LIGHTING ASSEMBLY FOR TRANSPARENT ELECTRONIC DISPLAY AND GRAPHIC

Abstract

A transparent electronic display layer is placed between a front and rear transparent layer. A light guide is positioned behind the transparent electronic display layer and has an outer edge. Lighting elements are positioned adjacent to the outer edge. A cavity is positioned adjacent to and on an opposing side of the lighting elements as compared to the light guide such that light exiting the lighting elements enters both the light guide and the cavity. A graphic may be provided at the cavity.

Description

TECHNICAL FIELD

Embodiments generally relate to lighting assemblies for transparent electronic displays.

BACKGROUND OF THE ART

Display cases are used in a number of different retail establishments for illustrating the products that are available for sale. In some instances these display cases may be coolers or freezers which are placed in grocery stores, convenience stores, gas stations, restaurants, or other retail establishments. In other instances these display cases may be non-refrigerated transparent containers used in a jewelry or watch store, bakery, deli, antique shop, sporting goods store, electronics store, or other retail establishments. While the design and appearance of the product itself does provide some point-of-sale (POS) advertising, it has been found that additional advertising at the POS can increase the awareness of a product and in turn create additional sales.

Most retail establishments already contain some POS advertising, and depending on the type of establishment the proprietor may want to limit the amount of ‘clutter’ in the retail area—resulting in a very limited space for additional POS advertising. It has now become desirable to utilize the transparent glass that is typically placed in display cases with additional POS advertising. Most notably, it has been considered that transparent LCDs may be positioned along with the transparent glass and could display additional advertising materials while still allowing a patron to view the products inside the display case.

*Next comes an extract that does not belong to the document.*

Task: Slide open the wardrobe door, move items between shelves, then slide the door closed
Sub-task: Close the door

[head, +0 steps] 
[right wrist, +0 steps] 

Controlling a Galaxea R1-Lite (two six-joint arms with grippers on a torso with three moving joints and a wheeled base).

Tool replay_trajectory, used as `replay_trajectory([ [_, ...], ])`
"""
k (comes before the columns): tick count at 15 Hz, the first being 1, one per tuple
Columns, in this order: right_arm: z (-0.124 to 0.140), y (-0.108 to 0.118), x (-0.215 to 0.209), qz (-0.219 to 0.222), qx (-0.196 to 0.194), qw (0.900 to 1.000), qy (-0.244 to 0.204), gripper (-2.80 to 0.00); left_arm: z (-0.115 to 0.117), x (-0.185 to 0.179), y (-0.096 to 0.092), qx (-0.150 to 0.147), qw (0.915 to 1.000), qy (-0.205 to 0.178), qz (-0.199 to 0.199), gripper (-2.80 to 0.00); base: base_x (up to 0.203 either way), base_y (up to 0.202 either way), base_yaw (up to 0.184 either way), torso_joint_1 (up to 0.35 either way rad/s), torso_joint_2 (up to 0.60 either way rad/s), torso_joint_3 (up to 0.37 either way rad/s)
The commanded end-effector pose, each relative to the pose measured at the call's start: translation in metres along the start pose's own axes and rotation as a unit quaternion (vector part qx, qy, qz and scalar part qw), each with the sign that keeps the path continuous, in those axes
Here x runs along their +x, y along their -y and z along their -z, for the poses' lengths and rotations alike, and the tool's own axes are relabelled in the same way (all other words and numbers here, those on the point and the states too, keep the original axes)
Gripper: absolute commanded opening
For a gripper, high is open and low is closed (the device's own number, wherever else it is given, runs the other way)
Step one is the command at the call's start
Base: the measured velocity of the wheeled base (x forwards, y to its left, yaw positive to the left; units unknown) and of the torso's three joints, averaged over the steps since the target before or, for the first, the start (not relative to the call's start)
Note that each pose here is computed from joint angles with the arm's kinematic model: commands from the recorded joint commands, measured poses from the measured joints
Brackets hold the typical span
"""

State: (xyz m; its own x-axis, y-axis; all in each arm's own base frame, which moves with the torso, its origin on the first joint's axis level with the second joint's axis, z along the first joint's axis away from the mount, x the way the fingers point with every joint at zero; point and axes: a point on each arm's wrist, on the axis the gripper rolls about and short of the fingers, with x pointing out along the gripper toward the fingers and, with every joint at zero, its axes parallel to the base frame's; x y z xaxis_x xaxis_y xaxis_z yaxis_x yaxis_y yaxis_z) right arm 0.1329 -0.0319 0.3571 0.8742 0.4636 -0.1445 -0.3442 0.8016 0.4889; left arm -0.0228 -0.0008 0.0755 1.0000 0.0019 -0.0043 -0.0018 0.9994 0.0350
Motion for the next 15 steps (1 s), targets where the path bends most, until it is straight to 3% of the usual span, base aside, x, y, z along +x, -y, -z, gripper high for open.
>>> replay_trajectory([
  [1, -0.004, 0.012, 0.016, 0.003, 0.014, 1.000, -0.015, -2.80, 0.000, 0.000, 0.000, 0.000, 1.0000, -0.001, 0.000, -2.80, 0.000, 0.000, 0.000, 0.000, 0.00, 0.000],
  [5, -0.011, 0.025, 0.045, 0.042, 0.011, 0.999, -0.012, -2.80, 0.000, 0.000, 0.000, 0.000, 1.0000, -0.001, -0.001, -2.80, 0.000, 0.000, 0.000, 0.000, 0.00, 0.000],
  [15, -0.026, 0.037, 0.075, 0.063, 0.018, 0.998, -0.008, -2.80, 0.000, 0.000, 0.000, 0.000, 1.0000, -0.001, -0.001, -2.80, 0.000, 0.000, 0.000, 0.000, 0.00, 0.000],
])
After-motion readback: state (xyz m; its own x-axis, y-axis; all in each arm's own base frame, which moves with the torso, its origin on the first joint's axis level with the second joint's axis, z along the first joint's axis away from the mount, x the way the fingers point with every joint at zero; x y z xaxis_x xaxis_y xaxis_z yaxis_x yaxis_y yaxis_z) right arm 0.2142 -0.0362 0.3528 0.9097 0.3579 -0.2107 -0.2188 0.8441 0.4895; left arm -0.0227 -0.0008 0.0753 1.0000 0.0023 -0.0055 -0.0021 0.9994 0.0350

SUMMARY OF THE EXEMPLARY EMBODIMENTS

An exemplary embodiment provides an LED assembly for a transparent LCD assembly. LEDs are preferably arranged along the top and bottom edges of a two way light guide which permits the light to exit both the front and rear surface of the light guide. The top LEDs are preferably placed in thermal communication with a top thermal plate which is placed in conductive thermal communication with the rear glass. Similarly, the bottom LEDs are preferably placed in thermal communication with a bottom thermal plate which is also placed in conductive thermal communication with the rear glass. The light guide is preferably sandwiched between a front and rear bracket but is permitted to float up/down or left/right (as one observes the image on the LCD) to account for thermal expansion/contraction of the light guide.

The foregoing and other features and advantages of the present invention will be apparent from the following more detailed description of the particular embodiments, as illustrated in the accompanying drawings.

BRIEF DESCRIPTION OF THE DRAWINGS

A better understanding of an exemplary embodiment will be obtained from a reading of the following detailed description and the accompanying drawings wherein identical reference characters refer to identical parts and in which:

FIG. 1 is a perspective view of a refrigerated display case having an exemplary sealed transparent LCD assembly.

FIG. 2 is a perspective view of the refrigerated display case of FIG. 1 where the door has been opened.

FIG. 3 is a perspective view of the sealed transparent LCD assembly of FIGS. 1-2.

FIG. 4 is a front planar view of the sealed transparent LCD assembly, showing the section lines A-A and B-B.

FIG. 5 is a section view taken along the section line A-A shown in FIG. 4 and indicating Detail A and Detail B.

FIG. 6 is a section view taken along the section line B-B shown in FIG. 4 and indicating Detail C.

FIG. 7 is a detailed section view of Detail A shown in FIG. 5.

FIG. 8 is a detailed section view of Detail D shown in FIG. 7.

FIG. 9 is a detailed section view of Detail B shown in FIG. 5.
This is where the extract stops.